• _Instructions to follow_: Your answer must be one number: the count of lines below that include "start".

# # # # # # #

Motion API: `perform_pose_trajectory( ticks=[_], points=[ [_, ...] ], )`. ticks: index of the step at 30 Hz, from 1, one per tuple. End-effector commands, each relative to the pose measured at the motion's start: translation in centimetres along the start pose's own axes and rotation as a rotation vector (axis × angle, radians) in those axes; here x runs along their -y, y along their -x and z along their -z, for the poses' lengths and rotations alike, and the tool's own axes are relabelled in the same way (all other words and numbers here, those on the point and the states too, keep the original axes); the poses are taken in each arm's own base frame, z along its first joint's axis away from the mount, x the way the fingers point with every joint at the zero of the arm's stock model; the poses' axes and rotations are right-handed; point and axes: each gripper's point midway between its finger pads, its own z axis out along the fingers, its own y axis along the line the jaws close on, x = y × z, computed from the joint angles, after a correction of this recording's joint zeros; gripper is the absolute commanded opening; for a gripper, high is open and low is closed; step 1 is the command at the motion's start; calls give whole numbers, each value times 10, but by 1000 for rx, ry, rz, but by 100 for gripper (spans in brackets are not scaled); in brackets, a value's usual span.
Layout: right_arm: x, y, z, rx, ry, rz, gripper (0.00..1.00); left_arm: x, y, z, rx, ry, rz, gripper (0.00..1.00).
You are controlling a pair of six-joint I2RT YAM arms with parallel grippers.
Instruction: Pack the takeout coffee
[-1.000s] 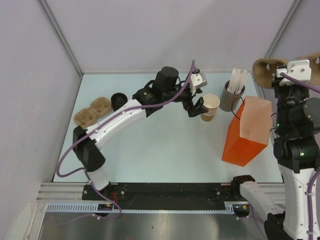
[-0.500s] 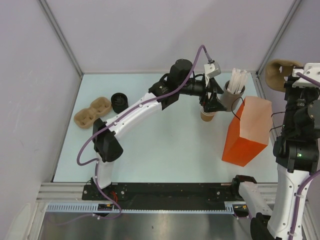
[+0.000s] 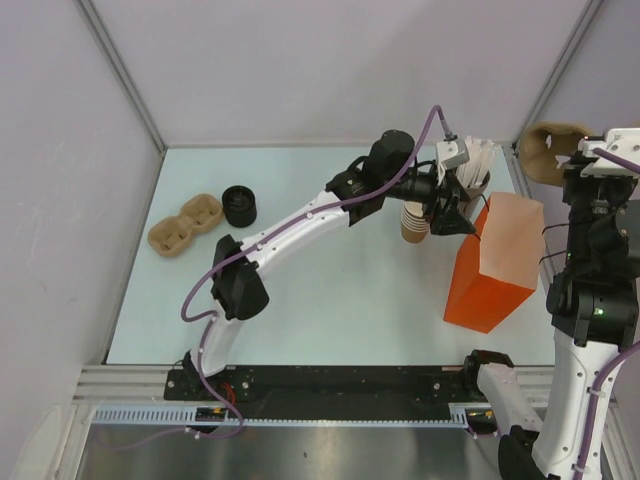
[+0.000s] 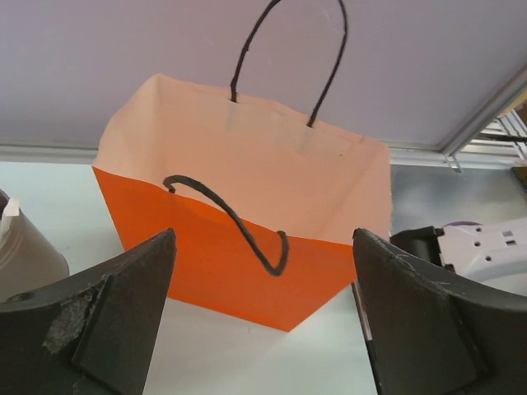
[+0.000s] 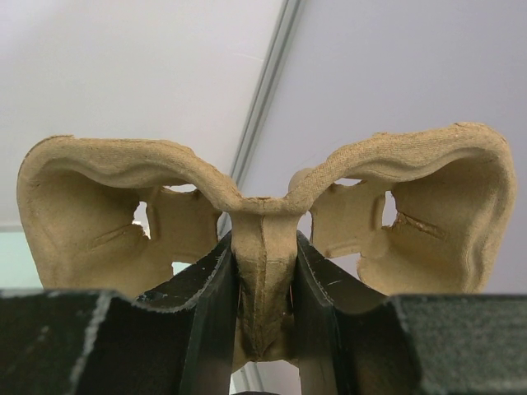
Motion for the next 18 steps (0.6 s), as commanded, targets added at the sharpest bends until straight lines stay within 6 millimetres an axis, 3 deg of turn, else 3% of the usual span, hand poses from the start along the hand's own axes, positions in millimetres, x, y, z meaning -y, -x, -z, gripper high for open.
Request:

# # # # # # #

• _Your response_: 2